2020年2月20日 02時00分 (5月27日 03時48分更新)

第八章 新しい友達

「もしご興味を持っていただけるようでしたら、お母様に愛読書を学習していただきたいのです。お好きだった藤原亮治の本とか。あと、今流行(はや)っている本も。読書家の方ほど、話し相手がいなくて、施設で寂しくされていますので、ニーズがあります。」
 僕は同意して、申し込みに必要な手続きの詳細を送ってもらうことにした。パソコンから目を逸(そ)らすと、しばらく窓辺で、何の変哲もない初秋の街並みを眺めていた。

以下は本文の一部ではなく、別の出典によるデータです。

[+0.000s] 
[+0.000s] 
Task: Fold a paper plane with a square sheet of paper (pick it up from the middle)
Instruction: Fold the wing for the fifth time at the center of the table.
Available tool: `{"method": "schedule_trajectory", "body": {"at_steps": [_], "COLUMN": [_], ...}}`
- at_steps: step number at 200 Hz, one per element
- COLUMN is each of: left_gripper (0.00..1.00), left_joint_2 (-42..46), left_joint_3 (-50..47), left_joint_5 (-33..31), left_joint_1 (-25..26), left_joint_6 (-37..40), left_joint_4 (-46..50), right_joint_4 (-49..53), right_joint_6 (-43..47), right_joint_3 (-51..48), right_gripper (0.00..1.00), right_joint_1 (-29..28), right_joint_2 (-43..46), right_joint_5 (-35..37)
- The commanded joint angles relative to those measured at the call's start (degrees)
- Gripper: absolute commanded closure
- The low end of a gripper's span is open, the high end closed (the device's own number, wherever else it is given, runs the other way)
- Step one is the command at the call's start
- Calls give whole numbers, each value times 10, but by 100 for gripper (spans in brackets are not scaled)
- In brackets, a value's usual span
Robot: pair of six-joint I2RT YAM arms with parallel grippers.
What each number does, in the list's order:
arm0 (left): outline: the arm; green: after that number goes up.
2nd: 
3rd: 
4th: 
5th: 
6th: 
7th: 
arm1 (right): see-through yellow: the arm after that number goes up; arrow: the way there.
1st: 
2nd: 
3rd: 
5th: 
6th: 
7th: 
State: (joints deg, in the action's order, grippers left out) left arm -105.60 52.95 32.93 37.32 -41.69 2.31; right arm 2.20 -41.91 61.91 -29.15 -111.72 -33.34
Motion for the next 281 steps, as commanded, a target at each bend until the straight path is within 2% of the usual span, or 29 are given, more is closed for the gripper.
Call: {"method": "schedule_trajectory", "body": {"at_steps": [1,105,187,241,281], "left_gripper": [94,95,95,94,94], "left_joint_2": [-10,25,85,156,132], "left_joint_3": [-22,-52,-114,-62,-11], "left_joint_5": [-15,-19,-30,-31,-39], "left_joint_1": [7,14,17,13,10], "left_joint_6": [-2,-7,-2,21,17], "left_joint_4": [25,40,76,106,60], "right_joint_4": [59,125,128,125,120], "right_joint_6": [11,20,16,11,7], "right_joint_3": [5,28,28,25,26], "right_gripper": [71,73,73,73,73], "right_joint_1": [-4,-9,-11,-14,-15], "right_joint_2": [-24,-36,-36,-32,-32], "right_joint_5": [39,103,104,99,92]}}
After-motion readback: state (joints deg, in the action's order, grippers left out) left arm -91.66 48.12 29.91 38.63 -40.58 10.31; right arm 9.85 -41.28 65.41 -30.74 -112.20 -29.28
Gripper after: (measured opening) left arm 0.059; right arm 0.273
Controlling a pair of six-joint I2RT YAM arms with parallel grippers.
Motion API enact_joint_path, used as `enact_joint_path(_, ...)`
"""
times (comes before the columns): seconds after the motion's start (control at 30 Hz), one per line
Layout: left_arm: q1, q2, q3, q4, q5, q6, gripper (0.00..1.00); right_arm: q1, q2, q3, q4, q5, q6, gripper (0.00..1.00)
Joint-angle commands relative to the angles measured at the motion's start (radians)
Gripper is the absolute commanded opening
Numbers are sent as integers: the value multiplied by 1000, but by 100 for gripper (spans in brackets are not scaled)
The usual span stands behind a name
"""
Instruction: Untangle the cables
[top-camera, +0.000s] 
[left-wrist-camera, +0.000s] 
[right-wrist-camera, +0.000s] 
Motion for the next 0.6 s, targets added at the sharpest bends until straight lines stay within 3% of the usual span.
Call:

 《縁起》を経験して以来、何を見ても、あの宇宙の光景が脳裡(のうり)をちらついた。僕の見ている少し霞(かすみ)がかった空も、古びた鼠色(ねずみいろ)の瓦屋根も、錆(さび)の目立つ街灯も、幻影と疑われまいと、固唾(かたず)を呑(の)んでじっとしている風情があった。
 ――その夜、僕は生まれて初めて、自分が宇宙にいる夢を見た。
 明らかに、就寝前にまた、《縁起》の世界に浸っていたせいだったが、起きたことは、地球上の夢と同様に、支離滅裂だった。
 僕は、土星の周囲を回るタイタンという衛星の川を、自動操縦の白い探査船に乗って航行していた。
 船の後部は、中華料理屋の外壁に設置された換気口のような形状で、そこから、窒素だか何だかを取り入れては、エネルギーに変えて推進しているのだった。
 水は、銀色の光沢を帯びた、深緑のような、黒のような、複雑に混ざり合った色だった。僕は、それを見ながら、「しかしこれは、水じゃないんだな。……」と考えていた。
 切り立った、優に二〇〇メートルはありそうな、白い氷山のような絶壁が、方々に屹立(きつりつ)していた。シンガポールの植物園にある、巨大な人工樹のようなかたちのものも紛れていた。
 僕は、船の甲板に仰向(あおむ)けに寝て、空を見上げていた。薄暗いが、曇っているわけではない。地球上では決して見たことのない神秘的な色合いで、僕は、土星は太陽から随分と遠いはずなのに、案外、明るいんだなと考えたりしていた。
 小雨が絶え間なく降っていたが、それは、メタンの雨だった。こんなのを浴びて、大丈夫なんだろうか、と僕は思った。先ほどから何滴か、口の中にも入っていた。